* _Work to complete_: Exact reproduction of all the data is required, with pictures excluded.

* _Exercise data_:
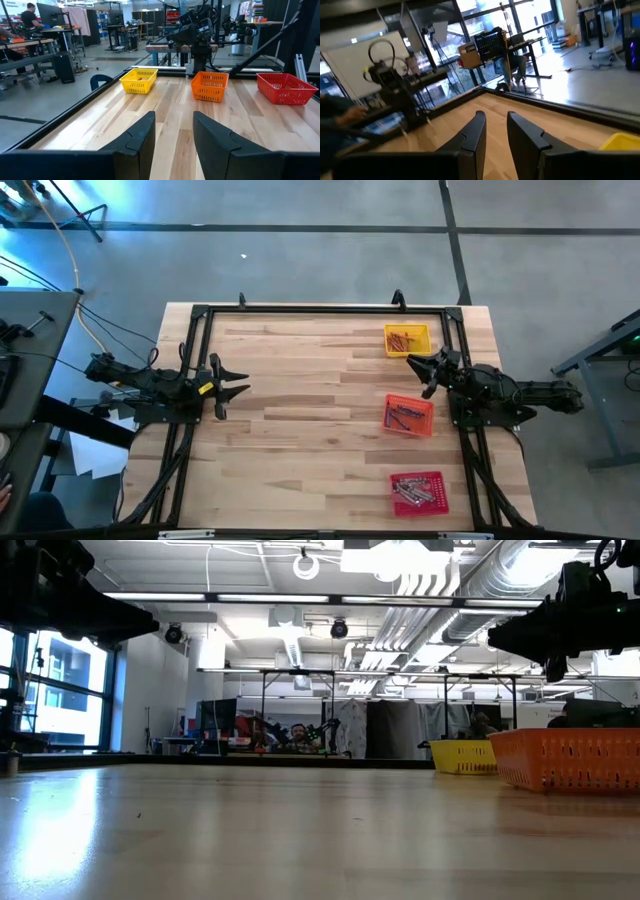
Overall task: Sort crayons
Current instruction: Return to Home Position
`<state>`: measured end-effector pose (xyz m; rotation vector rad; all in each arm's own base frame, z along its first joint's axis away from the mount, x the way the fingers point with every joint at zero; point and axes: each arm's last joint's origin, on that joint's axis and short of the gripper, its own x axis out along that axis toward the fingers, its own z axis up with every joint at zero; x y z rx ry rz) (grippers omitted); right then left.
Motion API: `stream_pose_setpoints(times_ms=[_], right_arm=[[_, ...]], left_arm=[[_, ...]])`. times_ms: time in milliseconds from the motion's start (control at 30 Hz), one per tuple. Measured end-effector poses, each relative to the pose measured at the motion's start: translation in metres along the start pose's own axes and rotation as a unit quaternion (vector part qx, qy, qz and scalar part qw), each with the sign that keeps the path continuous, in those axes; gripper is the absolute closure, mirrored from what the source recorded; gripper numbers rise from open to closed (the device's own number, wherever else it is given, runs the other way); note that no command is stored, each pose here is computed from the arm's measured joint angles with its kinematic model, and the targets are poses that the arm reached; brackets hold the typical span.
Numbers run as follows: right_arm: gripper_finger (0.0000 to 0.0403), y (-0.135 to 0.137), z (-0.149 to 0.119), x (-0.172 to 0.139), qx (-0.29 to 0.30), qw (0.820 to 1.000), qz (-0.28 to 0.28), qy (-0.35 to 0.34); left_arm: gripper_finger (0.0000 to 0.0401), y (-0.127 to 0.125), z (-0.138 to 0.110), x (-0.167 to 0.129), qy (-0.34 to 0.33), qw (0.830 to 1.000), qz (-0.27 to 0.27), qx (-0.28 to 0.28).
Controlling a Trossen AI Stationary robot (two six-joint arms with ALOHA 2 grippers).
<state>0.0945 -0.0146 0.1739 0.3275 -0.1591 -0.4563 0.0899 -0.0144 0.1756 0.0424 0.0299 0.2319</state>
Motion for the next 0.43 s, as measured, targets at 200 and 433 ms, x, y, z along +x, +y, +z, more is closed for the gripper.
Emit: stream_pose_setpoints(times_ms=[200,433], right_arm=[[0.0329,-0.0007,-0.0018,-0.0001,-0.058,0.998,-0.004,0.011],[0.0329,-0.0007,-0.0019,-0.0001,-0.010,1.000,-0.005,0.012]], left_arm=[[0.0284,0.0000,0.0000,0.0000,0.000,1.000,0.000,0.000],[0.0284,0.0000,0.0000,0.0000,0.000,1.000,0.000,0.000]])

* _Answer to the exercise_:
Overall task: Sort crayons
Current instruction: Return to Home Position
`<state>`: measured end-effector pose (xyz m; rotation vector rad; all in each arm's own base frame, z along its first joint's axis away from the mount, x the way the fingers point with every joint at zero; point and axes: each arm's last joint's origin, on that joint's axis and short of the gripper, its own x axis out along that axis toward the fingers, its own z axis up with every joint at zero; x y z rx ry rz) (grippers omitted); right then left.
Motion API: `stream_pose_setpoints(times_ms=[_], right_arm=[[_, ...]], left_arm=[[_, ...]])`. times_ms: time in milliseconds from the motion's start (control at 30 Hz), one per tuple. Measured end-effector poses, each relative to the pose measured at the motion's start: translation in metres along the start pose's own axes and rotation as a unit quaternion (vector part qx, qy, qz and scalar part qw), each with the sign that keeps the path continuous, in those axes; gripper is the absolute closure, mirrored from what the source recorded; gripper numbers rise from open to closed (the device's own number, wherever else it is given, runs the other way); note that no command is stored, each pose here is computed from the arm's measured joint angles with its kinematic model, and the targets are poses that the arm reached; brackets hold the typical span.
Numbers run as follows: right_arm: gripper_finger (0.0000 to 0.0403), y (-0.135 to 0.137), z (-0.149 to 0.119), x (-0.172 to 0.139), qx (-0.29 to 0.30), qw (0.820 to 1.000), qz (-0.28 to 0.28), qy (-0.35 to 0.34); left_arm: gripper_finger (0.0000 to 0.0401), y (-0.127 to 0.125), z (-0.138 to 0.110), x (-0.167 to 0.129), qy (-0.34 to 0.33), qw (0.830 to 1.000), qz (-0.27 to 0.27), qx (-0.28 to 0.28).
Controlling a Trossen AI Stationary robot (two six-joint arms with ALOHA 2 grippers).
<state>0.0945 -0.0146 0.1739 0.3275 -0.1591 -0.4563 0.0899 -0.0144 0.1756 0.0424 0.0299 0.2319</state>
Motion for the next 0.43 s, as measured, targets at 200 and 433 ms, x, y, z along +x, +y, +z, more is closed for the gripper.
Emit: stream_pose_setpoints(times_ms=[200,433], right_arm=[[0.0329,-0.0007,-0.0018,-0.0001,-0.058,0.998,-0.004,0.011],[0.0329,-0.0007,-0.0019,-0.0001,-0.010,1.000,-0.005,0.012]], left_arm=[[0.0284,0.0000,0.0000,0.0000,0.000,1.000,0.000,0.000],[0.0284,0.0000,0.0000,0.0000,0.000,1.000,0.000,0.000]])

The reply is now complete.